■ Required work ■
Filter the entries for the word "what". Copy each line in which it occurs.

Extracted records:

____

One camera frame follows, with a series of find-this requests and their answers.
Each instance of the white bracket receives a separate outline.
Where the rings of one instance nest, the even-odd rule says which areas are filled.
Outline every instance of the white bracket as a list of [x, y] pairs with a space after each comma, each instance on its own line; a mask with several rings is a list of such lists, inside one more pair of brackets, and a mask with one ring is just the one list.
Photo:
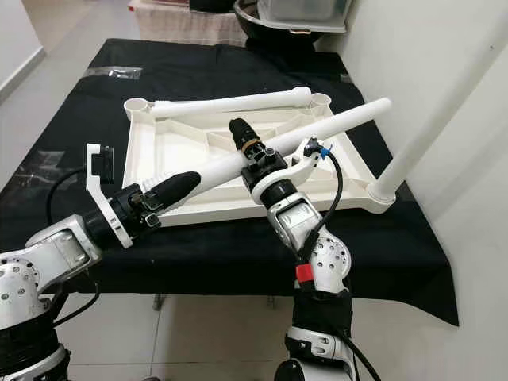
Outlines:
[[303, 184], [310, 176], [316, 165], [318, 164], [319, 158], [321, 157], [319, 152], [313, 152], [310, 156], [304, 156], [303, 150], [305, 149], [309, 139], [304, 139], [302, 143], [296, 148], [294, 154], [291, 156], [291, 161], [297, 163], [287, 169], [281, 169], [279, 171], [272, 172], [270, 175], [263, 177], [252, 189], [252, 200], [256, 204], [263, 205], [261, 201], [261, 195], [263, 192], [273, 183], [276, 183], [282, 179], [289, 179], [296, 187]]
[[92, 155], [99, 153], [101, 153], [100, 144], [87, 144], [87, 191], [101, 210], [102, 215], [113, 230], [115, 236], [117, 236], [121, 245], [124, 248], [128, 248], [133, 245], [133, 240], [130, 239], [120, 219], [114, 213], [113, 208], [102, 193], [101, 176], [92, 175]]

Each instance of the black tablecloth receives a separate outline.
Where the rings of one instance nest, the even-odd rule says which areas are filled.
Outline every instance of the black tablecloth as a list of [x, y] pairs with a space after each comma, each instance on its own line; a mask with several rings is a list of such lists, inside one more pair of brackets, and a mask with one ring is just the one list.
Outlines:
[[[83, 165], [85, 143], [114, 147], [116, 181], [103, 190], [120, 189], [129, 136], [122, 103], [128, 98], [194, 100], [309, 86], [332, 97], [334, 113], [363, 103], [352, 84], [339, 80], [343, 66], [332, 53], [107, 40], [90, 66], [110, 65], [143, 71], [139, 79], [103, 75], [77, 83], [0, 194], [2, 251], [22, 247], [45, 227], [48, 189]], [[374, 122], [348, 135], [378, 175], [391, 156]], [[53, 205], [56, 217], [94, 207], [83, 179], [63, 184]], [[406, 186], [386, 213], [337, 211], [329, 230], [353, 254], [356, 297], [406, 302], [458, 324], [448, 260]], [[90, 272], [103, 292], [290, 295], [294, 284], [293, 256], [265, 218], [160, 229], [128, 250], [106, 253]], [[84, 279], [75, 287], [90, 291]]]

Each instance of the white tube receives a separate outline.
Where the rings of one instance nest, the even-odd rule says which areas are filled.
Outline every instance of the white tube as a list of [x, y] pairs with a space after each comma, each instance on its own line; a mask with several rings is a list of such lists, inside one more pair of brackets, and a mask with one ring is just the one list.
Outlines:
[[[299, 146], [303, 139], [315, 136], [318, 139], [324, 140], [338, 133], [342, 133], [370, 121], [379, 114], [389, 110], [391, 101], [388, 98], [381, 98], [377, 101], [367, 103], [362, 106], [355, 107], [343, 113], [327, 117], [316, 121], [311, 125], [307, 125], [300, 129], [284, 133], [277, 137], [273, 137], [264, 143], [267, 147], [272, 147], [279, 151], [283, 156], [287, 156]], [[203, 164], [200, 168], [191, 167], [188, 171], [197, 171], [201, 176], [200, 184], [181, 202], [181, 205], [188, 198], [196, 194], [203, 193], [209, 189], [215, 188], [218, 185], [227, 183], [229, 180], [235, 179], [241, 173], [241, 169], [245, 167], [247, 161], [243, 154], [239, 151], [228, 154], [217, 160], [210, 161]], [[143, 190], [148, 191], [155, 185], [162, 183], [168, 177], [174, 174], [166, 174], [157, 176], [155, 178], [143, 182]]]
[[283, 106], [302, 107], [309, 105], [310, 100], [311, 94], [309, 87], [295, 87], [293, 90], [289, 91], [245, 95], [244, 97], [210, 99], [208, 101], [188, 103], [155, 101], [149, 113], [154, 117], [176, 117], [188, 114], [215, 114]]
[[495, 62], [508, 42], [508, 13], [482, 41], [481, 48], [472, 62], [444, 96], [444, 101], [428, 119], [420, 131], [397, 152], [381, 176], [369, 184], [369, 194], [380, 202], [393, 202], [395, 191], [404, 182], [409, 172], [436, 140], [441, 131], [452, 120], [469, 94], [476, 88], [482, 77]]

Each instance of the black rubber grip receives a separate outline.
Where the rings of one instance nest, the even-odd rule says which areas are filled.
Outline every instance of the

____

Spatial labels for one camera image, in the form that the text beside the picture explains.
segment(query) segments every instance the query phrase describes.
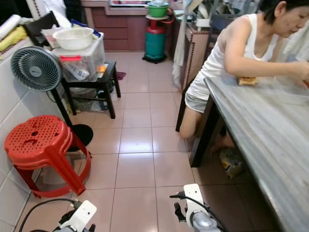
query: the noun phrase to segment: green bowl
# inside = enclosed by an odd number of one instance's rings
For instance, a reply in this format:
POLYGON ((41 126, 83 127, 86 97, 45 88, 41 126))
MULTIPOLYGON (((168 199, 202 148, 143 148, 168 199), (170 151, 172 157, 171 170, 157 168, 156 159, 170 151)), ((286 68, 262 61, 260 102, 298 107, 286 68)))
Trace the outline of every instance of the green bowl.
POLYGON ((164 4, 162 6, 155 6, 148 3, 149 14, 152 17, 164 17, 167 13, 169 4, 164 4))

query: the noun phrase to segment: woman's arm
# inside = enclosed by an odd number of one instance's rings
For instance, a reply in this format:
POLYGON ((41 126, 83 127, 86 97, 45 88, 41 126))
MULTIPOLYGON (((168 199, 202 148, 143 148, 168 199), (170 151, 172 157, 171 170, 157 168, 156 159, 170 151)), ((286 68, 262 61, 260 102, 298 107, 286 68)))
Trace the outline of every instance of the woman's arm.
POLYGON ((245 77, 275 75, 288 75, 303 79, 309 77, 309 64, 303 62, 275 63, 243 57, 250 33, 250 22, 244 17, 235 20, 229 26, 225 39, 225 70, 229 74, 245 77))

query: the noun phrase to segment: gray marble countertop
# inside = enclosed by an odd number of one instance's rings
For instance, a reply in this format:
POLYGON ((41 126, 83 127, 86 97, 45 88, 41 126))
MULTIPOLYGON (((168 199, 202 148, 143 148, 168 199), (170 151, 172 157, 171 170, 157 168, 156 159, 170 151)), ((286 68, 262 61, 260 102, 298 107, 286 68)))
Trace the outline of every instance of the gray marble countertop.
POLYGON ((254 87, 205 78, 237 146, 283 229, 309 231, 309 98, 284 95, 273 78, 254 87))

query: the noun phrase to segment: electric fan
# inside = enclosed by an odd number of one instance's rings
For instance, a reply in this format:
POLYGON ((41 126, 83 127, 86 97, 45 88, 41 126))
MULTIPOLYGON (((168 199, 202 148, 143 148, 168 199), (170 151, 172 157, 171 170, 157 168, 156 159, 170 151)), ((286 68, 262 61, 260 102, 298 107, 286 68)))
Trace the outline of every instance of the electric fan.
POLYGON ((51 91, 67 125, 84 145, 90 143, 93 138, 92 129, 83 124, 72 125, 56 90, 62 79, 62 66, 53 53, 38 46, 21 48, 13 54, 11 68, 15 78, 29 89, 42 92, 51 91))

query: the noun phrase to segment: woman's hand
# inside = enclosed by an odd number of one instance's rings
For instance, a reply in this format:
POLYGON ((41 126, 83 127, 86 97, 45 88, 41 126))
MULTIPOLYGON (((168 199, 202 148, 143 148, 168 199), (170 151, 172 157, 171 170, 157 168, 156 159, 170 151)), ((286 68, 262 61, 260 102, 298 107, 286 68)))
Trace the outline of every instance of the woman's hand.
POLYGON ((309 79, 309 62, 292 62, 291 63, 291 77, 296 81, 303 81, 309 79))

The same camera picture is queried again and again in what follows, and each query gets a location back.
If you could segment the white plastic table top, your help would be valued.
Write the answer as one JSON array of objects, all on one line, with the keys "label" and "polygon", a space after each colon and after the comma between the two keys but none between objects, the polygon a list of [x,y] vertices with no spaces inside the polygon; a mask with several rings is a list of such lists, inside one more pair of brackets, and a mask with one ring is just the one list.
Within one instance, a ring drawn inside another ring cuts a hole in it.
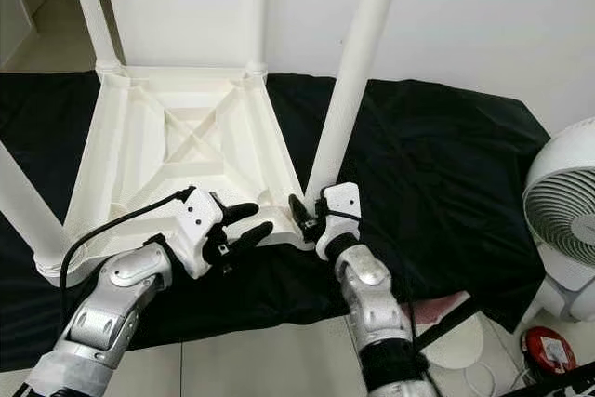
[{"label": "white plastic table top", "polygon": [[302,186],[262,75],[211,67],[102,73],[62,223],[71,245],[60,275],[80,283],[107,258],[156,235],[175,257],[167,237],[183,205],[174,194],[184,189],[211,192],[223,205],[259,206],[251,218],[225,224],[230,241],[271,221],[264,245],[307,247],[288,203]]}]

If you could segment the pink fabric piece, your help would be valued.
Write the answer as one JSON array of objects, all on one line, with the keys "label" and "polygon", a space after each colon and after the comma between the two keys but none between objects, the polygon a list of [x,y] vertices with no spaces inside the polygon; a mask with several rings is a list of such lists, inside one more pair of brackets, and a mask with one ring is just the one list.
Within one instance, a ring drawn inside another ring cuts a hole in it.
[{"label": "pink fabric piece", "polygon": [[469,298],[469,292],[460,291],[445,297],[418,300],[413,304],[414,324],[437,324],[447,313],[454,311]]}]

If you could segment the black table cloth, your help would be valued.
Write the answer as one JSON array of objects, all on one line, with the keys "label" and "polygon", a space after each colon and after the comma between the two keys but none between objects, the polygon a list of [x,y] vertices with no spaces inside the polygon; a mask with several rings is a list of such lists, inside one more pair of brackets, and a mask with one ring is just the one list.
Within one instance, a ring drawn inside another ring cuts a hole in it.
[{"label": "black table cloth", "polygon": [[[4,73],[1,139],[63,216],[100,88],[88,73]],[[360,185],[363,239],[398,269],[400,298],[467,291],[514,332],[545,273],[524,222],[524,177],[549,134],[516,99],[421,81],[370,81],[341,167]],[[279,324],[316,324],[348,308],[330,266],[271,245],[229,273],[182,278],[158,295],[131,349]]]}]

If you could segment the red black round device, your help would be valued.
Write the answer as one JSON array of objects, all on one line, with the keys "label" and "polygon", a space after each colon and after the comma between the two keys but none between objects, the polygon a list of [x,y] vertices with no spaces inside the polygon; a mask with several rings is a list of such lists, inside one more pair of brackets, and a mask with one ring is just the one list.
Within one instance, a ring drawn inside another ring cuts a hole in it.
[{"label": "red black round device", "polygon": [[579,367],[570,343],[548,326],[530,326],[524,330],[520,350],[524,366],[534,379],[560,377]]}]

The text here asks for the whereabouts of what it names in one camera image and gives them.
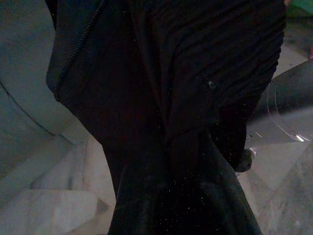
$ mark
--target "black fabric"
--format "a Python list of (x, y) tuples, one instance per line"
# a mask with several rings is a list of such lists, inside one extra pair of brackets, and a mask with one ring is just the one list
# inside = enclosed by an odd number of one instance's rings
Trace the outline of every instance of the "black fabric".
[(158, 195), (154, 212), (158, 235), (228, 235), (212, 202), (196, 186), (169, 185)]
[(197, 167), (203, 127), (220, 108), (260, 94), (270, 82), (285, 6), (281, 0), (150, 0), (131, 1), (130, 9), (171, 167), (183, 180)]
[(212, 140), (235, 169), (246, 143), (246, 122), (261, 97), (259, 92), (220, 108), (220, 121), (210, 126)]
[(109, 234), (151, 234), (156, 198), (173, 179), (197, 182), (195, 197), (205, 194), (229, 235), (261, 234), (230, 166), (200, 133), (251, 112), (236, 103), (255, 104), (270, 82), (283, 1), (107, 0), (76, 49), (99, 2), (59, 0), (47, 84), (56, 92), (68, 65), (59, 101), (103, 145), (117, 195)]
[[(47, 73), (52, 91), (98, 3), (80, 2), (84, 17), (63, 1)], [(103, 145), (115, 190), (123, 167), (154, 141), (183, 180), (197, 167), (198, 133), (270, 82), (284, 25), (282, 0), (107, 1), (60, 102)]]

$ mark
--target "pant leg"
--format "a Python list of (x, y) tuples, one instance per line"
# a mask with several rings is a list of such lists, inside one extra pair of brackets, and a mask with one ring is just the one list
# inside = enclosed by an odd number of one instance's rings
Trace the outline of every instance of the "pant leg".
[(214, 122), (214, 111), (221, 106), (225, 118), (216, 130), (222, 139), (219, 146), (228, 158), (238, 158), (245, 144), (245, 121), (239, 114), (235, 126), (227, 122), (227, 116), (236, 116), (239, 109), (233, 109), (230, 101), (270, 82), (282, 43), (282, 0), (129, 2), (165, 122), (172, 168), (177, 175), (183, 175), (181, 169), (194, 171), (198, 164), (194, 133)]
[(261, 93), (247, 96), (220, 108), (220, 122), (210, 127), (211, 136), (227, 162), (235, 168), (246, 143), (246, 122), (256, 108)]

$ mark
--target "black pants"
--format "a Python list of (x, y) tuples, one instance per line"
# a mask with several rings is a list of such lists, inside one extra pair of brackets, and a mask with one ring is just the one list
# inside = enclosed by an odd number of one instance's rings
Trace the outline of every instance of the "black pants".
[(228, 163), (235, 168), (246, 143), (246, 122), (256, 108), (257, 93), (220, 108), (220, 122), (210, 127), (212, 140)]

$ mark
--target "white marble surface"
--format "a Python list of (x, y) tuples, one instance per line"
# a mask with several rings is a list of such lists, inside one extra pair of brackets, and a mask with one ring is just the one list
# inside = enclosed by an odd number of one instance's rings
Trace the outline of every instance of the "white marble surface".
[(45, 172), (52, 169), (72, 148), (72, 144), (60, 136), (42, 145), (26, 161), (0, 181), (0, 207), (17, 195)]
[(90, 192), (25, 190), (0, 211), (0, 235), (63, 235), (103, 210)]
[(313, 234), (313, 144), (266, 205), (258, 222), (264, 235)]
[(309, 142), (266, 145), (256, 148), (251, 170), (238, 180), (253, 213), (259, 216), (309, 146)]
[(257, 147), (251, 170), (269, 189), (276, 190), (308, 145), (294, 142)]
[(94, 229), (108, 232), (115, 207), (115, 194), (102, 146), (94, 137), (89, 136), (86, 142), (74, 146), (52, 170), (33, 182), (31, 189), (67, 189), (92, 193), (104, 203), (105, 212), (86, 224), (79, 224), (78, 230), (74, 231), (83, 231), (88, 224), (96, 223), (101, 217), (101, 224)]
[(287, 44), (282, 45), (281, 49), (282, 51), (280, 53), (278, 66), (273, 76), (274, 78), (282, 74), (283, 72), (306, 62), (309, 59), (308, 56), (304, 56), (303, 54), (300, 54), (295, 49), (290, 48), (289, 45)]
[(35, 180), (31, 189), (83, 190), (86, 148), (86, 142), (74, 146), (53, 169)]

____

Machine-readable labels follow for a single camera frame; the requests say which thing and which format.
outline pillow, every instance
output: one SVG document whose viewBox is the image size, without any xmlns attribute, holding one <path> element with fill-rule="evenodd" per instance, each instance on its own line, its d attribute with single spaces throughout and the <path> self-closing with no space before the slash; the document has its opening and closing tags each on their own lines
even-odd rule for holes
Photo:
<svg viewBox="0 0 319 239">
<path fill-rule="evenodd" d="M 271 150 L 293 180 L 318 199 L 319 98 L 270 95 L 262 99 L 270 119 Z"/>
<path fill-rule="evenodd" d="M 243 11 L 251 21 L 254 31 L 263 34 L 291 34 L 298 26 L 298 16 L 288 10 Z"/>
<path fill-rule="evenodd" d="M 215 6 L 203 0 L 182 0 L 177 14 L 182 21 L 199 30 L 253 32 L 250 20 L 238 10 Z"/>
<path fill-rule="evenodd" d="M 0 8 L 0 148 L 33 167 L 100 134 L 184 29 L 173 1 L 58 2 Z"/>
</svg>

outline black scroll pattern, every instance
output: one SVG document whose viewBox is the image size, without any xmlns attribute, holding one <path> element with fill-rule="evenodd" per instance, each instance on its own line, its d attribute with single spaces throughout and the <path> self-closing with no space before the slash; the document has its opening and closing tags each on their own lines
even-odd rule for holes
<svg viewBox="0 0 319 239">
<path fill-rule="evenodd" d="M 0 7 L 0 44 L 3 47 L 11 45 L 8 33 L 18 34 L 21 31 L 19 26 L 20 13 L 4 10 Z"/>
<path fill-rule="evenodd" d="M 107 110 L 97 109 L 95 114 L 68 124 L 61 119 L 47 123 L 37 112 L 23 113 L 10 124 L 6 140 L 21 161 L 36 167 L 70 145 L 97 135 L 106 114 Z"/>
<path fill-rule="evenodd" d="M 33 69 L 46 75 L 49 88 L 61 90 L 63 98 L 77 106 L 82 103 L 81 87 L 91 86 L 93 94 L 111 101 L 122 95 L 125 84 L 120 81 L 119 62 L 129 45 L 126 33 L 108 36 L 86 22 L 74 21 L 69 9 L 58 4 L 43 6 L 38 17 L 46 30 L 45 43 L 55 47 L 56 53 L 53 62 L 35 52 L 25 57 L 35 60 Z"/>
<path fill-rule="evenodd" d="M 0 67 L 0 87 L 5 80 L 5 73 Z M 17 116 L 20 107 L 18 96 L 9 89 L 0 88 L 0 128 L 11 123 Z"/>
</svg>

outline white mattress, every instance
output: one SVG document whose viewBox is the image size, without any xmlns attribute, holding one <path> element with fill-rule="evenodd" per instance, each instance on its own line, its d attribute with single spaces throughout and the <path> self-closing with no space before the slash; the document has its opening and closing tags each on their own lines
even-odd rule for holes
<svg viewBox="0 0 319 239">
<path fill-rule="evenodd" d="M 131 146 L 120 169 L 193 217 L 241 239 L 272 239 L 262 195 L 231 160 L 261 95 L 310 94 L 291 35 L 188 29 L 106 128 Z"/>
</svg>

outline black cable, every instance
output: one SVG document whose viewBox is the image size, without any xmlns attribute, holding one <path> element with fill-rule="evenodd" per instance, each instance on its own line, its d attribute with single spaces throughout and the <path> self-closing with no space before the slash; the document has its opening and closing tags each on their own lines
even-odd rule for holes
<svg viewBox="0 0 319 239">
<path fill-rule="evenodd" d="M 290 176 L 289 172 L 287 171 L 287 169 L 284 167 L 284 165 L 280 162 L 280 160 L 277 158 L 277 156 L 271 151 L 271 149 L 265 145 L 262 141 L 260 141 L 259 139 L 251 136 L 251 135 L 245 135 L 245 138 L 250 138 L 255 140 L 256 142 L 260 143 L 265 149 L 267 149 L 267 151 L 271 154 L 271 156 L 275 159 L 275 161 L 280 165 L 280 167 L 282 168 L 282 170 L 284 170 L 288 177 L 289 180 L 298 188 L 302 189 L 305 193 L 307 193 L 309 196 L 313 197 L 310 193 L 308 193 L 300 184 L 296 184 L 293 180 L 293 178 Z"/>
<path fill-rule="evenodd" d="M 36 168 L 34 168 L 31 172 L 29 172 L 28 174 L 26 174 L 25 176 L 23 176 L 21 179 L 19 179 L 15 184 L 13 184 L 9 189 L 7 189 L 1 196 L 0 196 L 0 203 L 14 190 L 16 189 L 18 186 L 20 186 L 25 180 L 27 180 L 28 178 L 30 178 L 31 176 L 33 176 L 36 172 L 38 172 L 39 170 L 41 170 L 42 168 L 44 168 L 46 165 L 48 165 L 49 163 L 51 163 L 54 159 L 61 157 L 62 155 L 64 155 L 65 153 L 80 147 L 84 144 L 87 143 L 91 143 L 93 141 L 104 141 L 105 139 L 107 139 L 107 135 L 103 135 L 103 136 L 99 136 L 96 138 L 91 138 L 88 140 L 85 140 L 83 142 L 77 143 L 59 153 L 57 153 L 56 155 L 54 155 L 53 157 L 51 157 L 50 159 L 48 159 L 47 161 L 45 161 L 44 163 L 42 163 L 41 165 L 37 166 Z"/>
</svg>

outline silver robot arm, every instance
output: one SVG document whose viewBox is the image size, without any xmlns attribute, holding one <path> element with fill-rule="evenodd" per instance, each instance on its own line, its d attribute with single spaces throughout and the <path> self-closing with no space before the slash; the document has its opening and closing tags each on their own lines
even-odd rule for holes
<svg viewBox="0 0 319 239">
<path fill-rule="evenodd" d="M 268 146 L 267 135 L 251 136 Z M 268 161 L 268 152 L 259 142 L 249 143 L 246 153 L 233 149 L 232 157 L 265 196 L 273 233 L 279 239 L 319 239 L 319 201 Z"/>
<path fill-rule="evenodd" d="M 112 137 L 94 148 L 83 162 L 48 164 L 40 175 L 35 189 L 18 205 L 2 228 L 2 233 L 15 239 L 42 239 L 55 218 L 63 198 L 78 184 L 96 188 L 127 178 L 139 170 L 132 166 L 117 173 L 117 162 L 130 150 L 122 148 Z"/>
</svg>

____

■ Solution for this problem ■
The same camera picture is queried again and again in what follows, and each query gets a location back.
The text here asks for the whereabouts of what it names in one camera image and gives them.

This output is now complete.